Complex carbohydrates (foods like potatoes, grains, legumes) contain fiber, as well as other nutrients your body needs and digest slowly, providing you with lasting energy. Unlike simple sugars which are so easy to overeat and hidden away in so many processed foods, which absorb rapidly, spiking our blood sugar. We don’t want our blood sugar spiking, because it causes the hormone insulin to come into play. Insulin, an important hormone that will stabilise your blood sugar also triggers fat storage. Once it does its job, you’ll feel lethargic, sleepy – and crave MORE sugar because you’ll suddenly be feeling low energy. Crazy, right? It really helps explain why people get into that constant sugar craving cycle, and why it’s so easy to keep gaining weight once you start.

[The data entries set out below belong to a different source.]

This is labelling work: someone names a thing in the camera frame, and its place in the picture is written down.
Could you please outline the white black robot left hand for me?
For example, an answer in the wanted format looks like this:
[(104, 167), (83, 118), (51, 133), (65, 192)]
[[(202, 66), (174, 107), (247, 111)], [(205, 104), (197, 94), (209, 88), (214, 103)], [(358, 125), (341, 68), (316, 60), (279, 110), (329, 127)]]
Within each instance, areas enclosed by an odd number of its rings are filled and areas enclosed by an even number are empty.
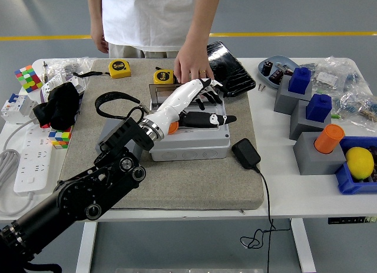
[(218, 88), (227, 93), (226, 88), (218, 81), (211, 78), (194, 79), (180, 87), (167, 97), (157, 111), (145, 116), (140, 127), (154, 141), (160, 141), (169, 133), (172, 123), (178, 123), (184, 127), (215, 128), (235, 122), (236, 116), (218, 115), (205, 111), (184, 111), (192, 101), (200, 102), (200, 96), (204, 95), (212, 103), (222, 103), (219, 95), (214, 91)]

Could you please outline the person's left hand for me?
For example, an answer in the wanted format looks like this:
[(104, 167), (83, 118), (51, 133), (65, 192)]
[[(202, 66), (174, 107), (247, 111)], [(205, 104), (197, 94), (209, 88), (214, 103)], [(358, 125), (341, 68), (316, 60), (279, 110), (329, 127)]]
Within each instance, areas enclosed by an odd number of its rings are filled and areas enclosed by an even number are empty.
[(214, 79), (208, 61), (207, 46), (184, 44), (174, 61), (174, 75), (181, 84), (198, 78)]

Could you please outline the person's right hand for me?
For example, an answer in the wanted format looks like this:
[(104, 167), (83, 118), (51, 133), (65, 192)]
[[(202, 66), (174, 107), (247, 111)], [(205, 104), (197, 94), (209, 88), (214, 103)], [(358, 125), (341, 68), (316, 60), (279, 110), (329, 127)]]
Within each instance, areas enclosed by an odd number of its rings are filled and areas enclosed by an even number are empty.
[(91, 38), (100, 52), (108, 54), (108, 42), (104, 38), (102, 23), (91, 24)]

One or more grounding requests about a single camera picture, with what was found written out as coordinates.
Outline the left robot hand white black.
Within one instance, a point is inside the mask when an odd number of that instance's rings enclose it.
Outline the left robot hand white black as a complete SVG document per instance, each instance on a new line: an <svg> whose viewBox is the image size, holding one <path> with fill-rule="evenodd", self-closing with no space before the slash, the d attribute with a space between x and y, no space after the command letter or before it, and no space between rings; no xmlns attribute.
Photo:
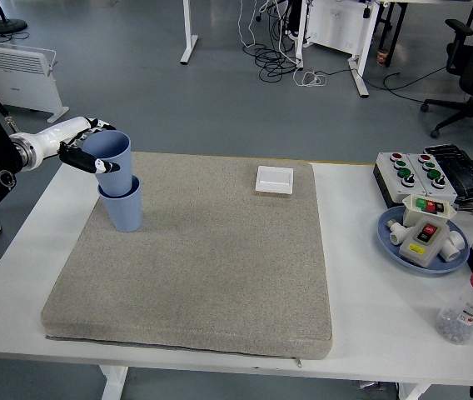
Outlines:
<svg viewBox="0 0 473 400"><path fill-rule="evenodd" d="M63 163L86 173L118 172L121 170L119 163L104 161L101 156L93 156L73 145L86 133L96 133L111 128L112 125L97 118L75 117L39 133L22 135L27 142L25 145L27 161L22 170L31 171L39 167L44 159L59 156Z"/></svg>

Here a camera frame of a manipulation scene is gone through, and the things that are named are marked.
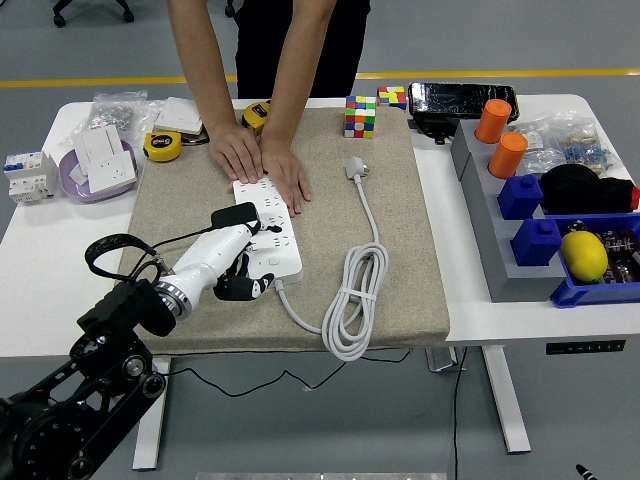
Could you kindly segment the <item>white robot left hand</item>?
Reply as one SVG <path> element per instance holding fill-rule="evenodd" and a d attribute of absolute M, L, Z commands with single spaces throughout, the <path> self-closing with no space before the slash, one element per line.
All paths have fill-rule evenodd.
<path fill-rule="evenodd" d="M 267 273 L 248 276 L 245 250 L 261 230 L 258 220 L 215 229 L 202 234 L 161 278 L 156 291 L 175 317 L 186 317 L 199 304 L 201 293 L 211 288 L 223 301 L 251 301 L 258 298 L 275 279 Z"/>

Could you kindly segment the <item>person's right hand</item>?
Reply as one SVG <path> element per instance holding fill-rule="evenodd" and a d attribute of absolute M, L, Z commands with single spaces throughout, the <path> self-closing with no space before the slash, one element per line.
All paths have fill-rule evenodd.
<path fill-rule="evenodd" d="M 255 136 L 234 122 L 208 126 L 209 153 L 232 181 L 256 183 L 263 176 L 261 152 Z"/>

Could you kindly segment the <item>person's left hand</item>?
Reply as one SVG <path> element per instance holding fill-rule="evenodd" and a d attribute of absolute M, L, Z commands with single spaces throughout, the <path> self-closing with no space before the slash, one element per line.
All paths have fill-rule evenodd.
<path fill-rule="evenodd" d="M 311 200 L 311 189 L 301 161 L 284 139 L 261 137 L 262 165 L 285 202 L 290 217 L 302 213 L 304 201 Z"/>

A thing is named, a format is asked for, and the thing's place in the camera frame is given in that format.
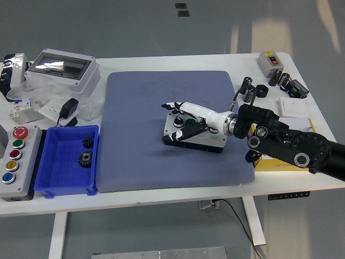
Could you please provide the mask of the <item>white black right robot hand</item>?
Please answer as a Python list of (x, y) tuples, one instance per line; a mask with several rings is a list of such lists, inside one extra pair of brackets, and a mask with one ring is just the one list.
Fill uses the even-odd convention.
[(181, 129), (171, 134), (162, 137), (163, 142), (177, 142), (192, 138), (205, 132), (208, 128), (213, 128), (222, 132), (225, 136), (232, 136), (233, 130), (231, 130), (230, 124), (233, 117), (237, 117), (234, 113), (226, 111), (218, 113), (209, 108), (196, 105), (189, 102), (173, 102), (161, 105), (167, 110), (174, 110), (180, 114), (188, 114), (194, 117), (198, 121), (192, 125), (184, 126)]

Keep that 26 grams per day recommendation in mind and check the food labels on a typical breakfast – between a bowl of breakfast cereal, a cup of vanilla almond milk and a banana, you could already be over 26 grams, and your day hasn’t even started yet!
What kinds of sweeteners are okay?
For the 3-day challenge, fruit is fine, and also stevia, raw honey or pure maple syrup in moderation if you have to add some sweetness. Do your best to leave them out, but you’re not failing the challenge if you really need some in your coffee. You may also notice that most protein powders have added sugar – often in the form of stevia. This is fine. Just start to notice how much sugar you’re actually taking in inadvertently over the course of a day. In a recent post about protein powder, I suggested some that don’t have sugar added.
DAY 1: Workout Challenge
15-Minute Full Body Workout – 3 Rounds
1. High knees exercise2. Step behind step exercise3. Leg and opposite arm up4. Down dog exercise 5. Squat
You can do it! Read your food labels, ask questions, and do your best.
It can really help to have your food planned for the day, and bring it with you so you aren’t tempted by things around you because you’re hungry. We’re going to do exactly that a few days later in the challenge, so if you want to get a head start, you’ll already be ahead of the game!
Remember, if you slip up don’t beat yourself up. Just get back on track and keep going!
Small steps each day add up to big results! It’s about all or SOMETHING, not all or nothing.